Writing — A For-and-Against Essay

Updated 2026-07-06

After this lesson you can

  • · I can write a short balanced essay presenting arguments for and against a topic, with a clear paragraph plan and linking words.

The for-and-against essay is the workhorse of English exams and the ancestor of every academic essay you will write at university. Master its four-paragraph shape now and university writing later becomes an upgrade, not a shock.

What you can do after this lesson

You can plan and write a 120–180 word balanced essay in four paragraphs, using linking words that signal your structure to the reader.

The lesson

The fixed shape:

  1. Introduction — state the topic and that there are two sides. Do not give your opinion yet.
  2. Arguments for — two points, each with a reason or example.
  3. Arguments against — two points, same treatment.
  4. Conclusion — weigh up and now give your view, briefly.

Linking words are the skeleton:

  • Adding: In addition, Furthermore, What is more
  • Contrasting: However, On the other hand, Although
  • Examples: For instance, such as
  • Concluding: On balance, To sum up, All things considered

One idea per paragraph; one linking word per move. More is clutter.

Examples

Topic: Should students work part-time? — a skeleton plan:

  • Intro: Many students take part-time jobs; opinions are divided.
  • For: income reduces family pressure; work teaches time management.
  • Against: hours cut into study time; tiredness affects results.
  • Conclusion: On balance, part-time work is valuable if the hours are limited.

Notice the conclusion does not repeat all four points — it weighs them.

Common mistakes

  • Giving your opinion in the introduction — then the essay has nowhere to go.
  • One giant paragraph. The four-paragraph frame is the marking criterion.
  • On the other hand used to add a same-side point. It signals contrast only.
  • Memorised openings that ignore the question. Address the exact topic words in your first sentence.

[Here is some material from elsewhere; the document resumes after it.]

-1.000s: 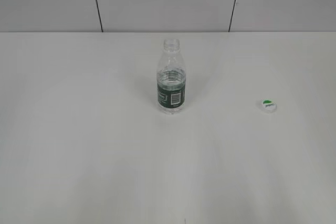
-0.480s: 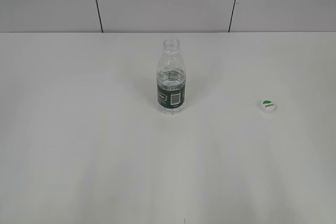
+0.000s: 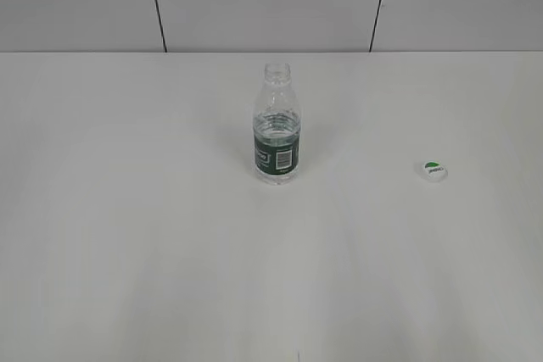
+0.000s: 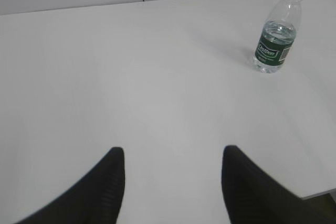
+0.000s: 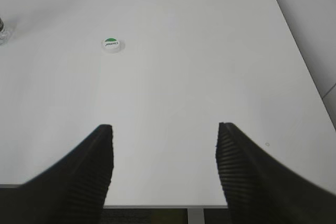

Self-check — what can I do now?

  1. Take the topic "Social media does more harm than good" and write only the plan — four lines, two points per side — in under five minutes.
  2. Check: does your introduction avoid your own opinion? Does your conclusion contain on balance or an equivalent?
  3. Now write it in full (120–180 words), then underline every linking word. Four to six underlines is the healthy range.